_Task goal_
Strip out all images, then restate the data verbatim.

═══ Data supplied

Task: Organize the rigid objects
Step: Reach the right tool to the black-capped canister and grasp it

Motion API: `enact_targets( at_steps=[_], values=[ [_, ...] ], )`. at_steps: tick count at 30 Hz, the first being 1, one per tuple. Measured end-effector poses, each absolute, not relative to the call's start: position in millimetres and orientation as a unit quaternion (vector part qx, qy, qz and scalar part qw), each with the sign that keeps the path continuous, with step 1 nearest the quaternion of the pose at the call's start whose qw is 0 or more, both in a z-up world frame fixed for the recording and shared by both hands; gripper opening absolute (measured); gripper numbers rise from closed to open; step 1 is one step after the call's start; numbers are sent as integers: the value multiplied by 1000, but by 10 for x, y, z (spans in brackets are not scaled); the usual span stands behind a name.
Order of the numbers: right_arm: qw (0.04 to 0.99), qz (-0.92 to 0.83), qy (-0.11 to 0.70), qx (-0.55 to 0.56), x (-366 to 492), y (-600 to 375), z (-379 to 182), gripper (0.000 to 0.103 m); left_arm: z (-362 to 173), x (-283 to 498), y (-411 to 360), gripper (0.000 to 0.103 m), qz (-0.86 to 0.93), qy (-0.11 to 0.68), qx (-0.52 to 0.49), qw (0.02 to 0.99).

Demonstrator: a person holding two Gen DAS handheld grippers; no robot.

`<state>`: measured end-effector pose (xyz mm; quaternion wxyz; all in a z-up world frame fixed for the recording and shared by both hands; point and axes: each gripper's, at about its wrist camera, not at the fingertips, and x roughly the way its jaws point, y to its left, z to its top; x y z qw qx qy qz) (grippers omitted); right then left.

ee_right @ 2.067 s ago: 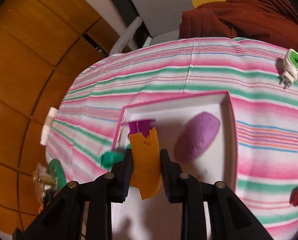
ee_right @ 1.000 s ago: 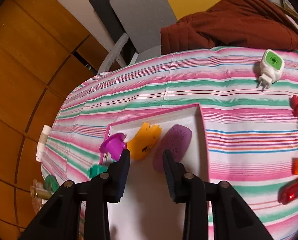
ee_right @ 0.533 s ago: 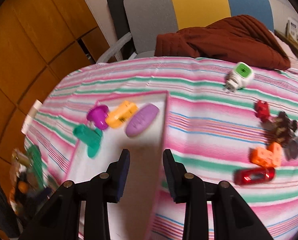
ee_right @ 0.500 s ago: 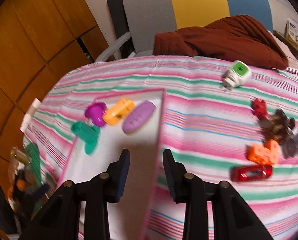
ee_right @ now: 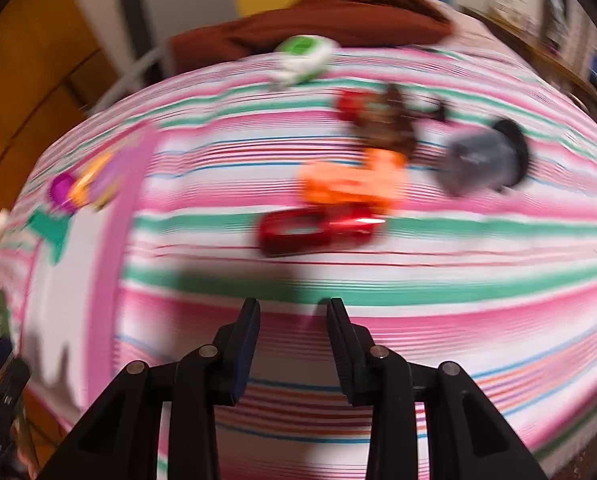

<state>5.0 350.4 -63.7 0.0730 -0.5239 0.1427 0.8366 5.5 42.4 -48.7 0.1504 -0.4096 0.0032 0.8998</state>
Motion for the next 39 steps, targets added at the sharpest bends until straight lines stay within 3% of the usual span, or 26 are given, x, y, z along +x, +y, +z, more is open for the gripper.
enact_targets(
  at_steps=[5,12,21,24,27,39],
  values=[
    [150,832,175,-504,57,4140,-487,36,-458,132,585,101,899,16,-404,169],
    [214,844,158,-466,-163,4882,-222,38,-401,227,781,101,897,33,-397,192],
    [214,841,201,-455,-398,5433,-313,39,-370,345,1041,101,893,71,-388,219],
    [225,836,249,-435,-293,5604,-370,44,-390,345,1116,101,891,84,-389,220],
    [228,821,311,-420,-118,5821,-459,61,-400,338,1181,101,889,90,-389,223],
    [326,737,425,-413,476,6239,-651,60,-375,354,1345,101,888,99,-385,232]
  ],
)
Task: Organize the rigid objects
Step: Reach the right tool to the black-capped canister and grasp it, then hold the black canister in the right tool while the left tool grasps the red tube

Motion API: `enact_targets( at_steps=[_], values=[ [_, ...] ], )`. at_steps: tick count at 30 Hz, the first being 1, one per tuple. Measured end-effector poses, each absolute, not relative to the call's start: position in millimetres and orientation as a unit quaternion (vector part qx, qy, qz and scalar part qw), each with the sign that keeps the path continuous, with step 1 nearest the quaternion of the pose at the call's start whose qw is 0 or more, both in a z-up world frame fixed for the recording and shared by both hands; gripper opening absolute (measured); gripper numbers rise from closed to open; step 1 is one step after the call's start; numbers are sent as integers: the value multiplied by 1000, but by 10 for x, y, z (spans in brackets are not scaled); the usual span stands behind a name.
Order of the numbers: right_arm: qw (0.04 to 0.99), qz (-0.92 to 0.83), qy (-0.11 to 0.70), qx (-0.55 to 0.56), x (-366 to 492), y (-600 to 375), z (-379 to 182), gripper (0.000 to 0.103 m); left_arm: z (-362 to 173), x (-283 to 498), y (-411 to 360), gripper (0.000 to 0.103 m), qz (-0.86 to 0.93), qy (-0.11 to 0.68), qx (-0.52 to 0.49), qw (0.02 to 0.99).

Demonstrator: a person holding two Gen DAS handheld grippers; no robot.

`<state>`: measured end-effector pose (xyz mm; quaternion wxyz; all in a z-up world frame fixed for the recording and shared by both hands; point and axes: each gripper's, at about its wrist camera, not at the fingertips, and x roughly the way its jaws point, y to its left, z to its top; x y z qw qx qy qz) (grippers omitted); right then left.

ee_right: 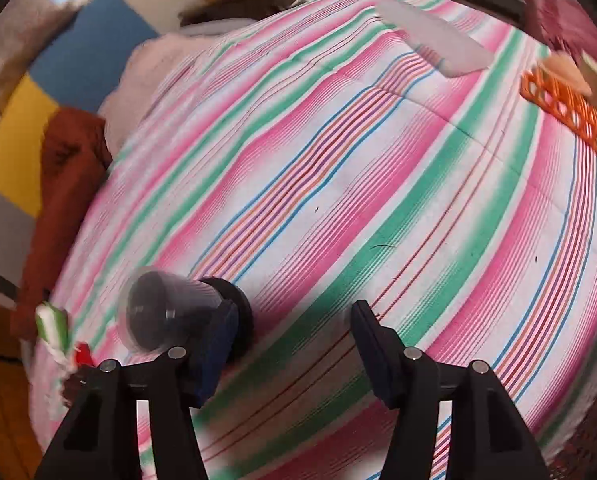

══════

_Worked solution_
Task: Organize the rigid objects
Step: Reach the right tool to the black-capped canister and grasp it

Motion API: `enact_targets( at_steps=[_], values=[ [_, ...] ], )`. at_steps: tick count at 30 Hz, the first being 1, one per tuple. Measured end-effector poses, each absolute, not relative to the call's start: position in millimetres and orientation as a unit quaternion (vector part qx, qy, qz and scalar part qw), each with the sign that keeps the path continuous, with step 1 nearest the quaternion of the pose at the call's start whose qw is 0 or more, both in a z-up world frame fixed for the recording and shared by both hands; gripper opening absolute (measured); gripper numbers rise from closed to open; step 1 is one step after the call's start; numbers are sent as integers: the value multiplied by 1000, but by 10 for x, y, z (spans in brackets are not scaled); the usual span stands behind a name.
Order of the numbers: right_arm: qw (0.04 to 0.99), qz (-0.92 to 0.83), qy (-0.11 to 0.70), qx (-0.55 to 0.56), x (-366 to 492), y (-600 to 375), z (-379 to 182), gripper (0.000 to 0.103 m); left_arm: z (-362 to 173), x (-283 to 498), y (-411 to 360), gripper (0.000 to 0.103 m), qz (-0.86 to 0.93), qy (-0.11 to 0.68), qx (-0.52 to 0.49), qw (0.02 to 0.99).

Demonstrator: a person holding two Gen DAS handheld grippers; no robot.

`<state>`: measured end-effector pose (xyz mm; quaternion wxyz; all in a z-up world frame fixed for the recording and shared by both hands; point and axes: each gripper's, at about its wrist camera, not at the fingertips, and x roughly the way its jaws point, y to its left, z to its top; x y z qw qx qy qz) (grippers omitted); right then left.

ee_right @ 2.067 s ago: 
ee_right @ 1.000 s ago: 
ee_right @ 0.533 s ago: 
ee_right @ 0.500 s ago: 
ee_right @ now: 

<state>5.0 350.4 -63.7 0.0730 -0.5239 0.1427 0.8366 5.5 42.4 -48.7 0.1504 -0.4096 0.0032 0.8998</state>
Motion for the next 39 steps, targets added at the sharpest bends until straight lines stay within 3% of the usual span, or 26 are given, x, y, z along +x, +y, +z, more is open for the gripper.
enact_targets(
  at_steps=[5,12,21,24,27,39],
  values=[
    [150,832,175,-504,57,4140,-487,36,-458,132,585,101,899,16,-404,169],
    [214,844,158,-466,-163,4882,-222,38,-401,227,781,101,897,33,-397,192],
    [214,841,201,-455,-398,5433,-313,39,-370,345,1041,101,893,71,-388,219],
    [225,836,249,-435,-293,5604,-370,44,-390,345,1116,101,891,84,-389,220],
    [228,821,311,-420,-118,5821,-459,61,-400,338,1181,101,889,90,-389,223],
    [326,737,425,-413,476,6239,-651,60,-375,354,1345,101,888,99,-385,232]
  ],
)
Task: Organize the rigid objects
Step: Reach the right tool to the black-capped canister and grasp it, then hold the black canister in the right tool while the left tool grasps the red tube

Motion API: `enact_targets( at_steps=[_], values=[ [_, ...] ], )`. at_steps: tick count at 30 Hz, the first being 1, one per tuple. Measured end-effector poses, each absolute, not relative to the call's start: position in millimetres and orientation as a unit quaternion (vector part qx, qy, qz and scalar part qw), each with the sign that keeps the path continuous, with step 1 nearest the quaternion of the pose at the call's start whose qw is 0 or more, both in a z-up world frame fixed for the recording and shared by both hands; gripper opening absolute (measured); gripper numbers rise from closed to open; step 1 is one step after the call's start; numbers are sent as integers: the value multiplied by 1000, but by 10 for x, y, z (spans in brackets are not scaled); the usual span stands behind a name.
Order of the numbers: right_arm: qw (0.04 to 0.99), qz (-0.92 to 0.83), qy (-0.11 to 0.70), qx (-0.55 to 0.56), x (-366 to 492), y (-600 to 375), z (-379 to 182), gripper (0.000 to 0.103 m); left_arm: z (-362 to 173), x (-283 to 498), y (-411 to 360), gripper (0.000 to 0.103 m), qz (-0.86 to 0.93), qy (-0.11 to 0.68), qx (-0.52 to 0.49), qw (0.02 to 0.99).

Demonstrator: a person holding two Gen DAS handheld grippers; no robot.

`<state>`: measured end-effector pose (xyz mm; quaternion wxyz; all in a z-up world frame fixed for the recording and shared by both hands; point and axes: each gripper's, at about its wrist camera, not at the fingertips, and x roughly the way its jaws point, y to its left, z to its top; x y z qw qx qy qz) (grippers omitted); right then left.

ee_right: 

No more work is required for the exercise.